Intravenous dexamethasone was administered in 90% of patients with severe DS and 82% of patients with moderate DS (Table 3). ATRA was temporarily discontinued in 64% of patients with severe DS and 60% of patients with moderate DS. Diuretics, dialysis, and mechanical ventilation were more frequently used in patients with severe DS than in those with moderate DS. Patients with severe DS required more plasma, platelet, and red blood cell transfusions during induction.

Table 3 shows that severe DS was significantly associated with higher frequencies of thrombosis and grade 3 or 4 hepatotoxicity during induction, as compared with no DS or moderate DS cases (P = .008 for thrombosis and P = .01 for grade 3 or 4 hepatotoxicity). Time to neutrophil recovery was significantly shorter in patients with severe DS (P = .003).
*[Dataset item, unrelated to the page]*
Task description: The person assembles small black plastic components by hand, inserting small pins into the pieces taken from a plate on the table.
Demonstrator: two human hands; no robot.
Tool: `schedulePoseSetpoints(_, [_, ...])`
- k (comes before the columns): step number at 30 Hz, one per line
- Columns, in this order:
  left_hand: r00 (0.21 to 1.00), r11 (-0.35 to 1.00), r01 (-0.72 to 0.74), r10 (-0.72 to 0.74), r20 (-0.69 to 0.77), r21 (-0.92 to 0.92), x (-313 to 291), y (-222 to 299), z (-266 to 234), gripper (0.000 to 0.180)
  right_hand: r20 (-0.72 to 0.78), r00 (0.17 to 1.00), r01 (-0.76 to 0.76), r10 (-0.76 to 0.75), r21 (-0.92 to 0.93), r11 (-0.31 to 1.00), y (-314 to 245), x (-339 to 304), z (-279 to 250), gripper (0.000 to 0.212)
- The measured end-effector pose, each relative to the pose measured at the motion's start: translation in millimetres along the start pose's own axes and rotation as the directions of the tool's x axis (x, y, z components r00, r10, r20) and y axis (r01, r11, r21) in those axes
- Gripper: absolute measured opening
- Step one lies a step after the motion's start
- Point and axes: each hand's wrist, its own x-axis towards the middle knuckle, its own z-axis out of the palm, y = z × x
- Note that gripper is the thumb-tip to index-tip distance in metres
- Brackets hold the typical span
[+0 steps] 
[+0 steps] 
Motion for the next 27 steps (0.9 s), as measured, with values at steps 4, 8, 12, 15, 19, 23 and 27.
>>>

Patients with severe DS, especially those with late DS, spent more days in the hospital during induction treatment (P = .06).

Prognostic factors for DS

Factors predicting moderate DS.

The univariate analysis of prognostic factors identified the following characteristics as significantly associated with moderate DS: high WBC count at presentation, with 10 × 109/L as the most significant cutoff point; LDH greater than the upper laboratory normal (ULN) values; and PB blasts greater than 70% (Table 4).

Table 4

Incidence of moderate and severe DS according to baseline characteristics of patients (univariate analysis)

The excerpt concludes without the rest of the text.